**Problem to work on**
The word "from" may appear in the records below. Report how many lines contain it, and write nothing besides the number.

(Recorded data)
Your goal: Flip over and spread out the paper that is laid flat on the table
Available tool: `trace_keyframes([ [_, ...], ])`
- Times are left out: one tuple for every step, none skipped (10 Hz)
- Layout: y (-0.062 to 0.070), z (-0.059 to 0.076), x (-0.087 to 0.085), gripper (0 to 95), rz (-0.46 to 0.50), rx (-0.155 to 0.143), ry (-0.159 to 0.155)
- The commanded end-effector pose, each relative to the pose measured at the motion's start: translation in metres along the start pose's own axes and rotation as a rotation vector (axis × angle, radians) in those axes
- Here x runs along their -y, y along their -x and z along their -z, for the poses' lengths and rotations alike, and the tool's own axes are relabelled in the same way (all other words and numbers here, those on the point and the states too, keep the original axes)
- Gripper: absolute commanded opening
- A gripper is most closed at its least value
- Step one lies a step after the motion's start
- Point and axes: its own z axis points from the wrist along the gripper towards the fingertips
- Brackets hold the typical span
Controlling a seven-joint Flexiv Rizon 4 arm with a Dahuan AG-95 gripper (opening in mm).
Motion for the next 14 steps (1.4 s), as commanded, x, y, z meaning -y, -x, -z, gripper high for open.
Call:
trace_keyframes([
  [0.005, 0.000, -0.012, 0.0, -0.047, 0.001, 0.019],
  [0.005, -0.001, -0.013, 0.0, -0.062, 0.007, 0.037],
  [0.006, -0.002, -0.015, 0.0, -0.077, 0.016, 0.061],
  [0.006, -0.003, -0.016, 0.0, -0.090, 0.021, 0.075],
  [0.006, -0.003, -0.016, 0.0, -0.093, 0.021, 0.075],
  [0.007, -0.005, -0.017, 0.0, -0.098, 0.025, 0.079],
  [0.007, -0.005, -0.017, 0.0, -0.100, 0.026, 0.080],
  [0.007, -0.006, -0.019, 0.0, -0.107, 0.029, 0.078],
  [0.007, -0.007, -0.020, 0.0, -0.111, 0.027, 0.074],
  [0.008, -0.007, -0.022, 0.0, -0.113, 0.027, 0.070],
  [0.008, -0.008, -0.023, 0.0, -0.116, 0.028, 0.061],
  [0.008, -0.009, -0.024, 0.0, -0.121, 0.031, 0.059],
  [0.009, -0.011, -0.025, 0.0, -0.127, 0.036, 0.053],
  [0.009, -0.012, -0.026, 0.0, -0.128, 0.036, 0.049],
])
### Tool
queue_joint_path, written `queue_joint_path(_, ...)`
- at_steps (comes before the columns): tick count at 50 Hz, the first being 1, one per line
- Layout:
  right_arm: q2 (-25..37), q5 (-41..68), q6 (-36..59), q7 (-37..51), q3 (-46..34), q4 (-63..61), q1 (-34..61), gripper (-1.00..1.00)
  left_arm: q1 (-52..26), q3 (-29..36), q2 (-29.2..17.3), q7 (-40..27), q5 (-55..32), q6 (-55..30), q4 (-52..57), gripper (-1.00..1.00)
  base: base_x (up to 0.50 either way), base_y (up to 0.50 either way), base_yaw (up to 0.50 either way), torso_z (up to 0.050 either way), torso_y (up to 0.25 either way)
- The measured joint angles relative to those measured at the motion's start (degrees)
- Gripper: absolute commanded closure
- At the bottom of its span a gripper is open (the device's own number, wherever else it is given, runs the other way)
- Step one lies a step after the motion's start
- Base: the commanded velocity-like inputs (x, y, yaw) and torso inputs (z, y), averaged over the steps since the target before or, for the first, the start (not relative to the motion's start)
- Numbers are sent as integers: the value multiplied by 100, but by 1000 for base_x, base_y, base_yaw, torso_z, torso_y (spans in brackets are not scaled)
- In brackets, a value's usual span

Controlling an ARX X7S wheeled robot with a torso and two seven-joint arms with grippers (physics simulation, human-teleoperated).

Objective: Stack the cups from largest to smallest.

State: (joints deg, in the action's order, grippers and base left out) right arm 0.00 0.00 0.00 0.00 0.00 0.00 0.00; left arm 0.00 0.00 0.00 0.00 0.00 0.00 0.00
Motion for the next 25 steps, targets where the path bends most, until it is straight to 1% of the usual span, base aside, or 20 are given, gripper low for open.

**Answer to the problem**
2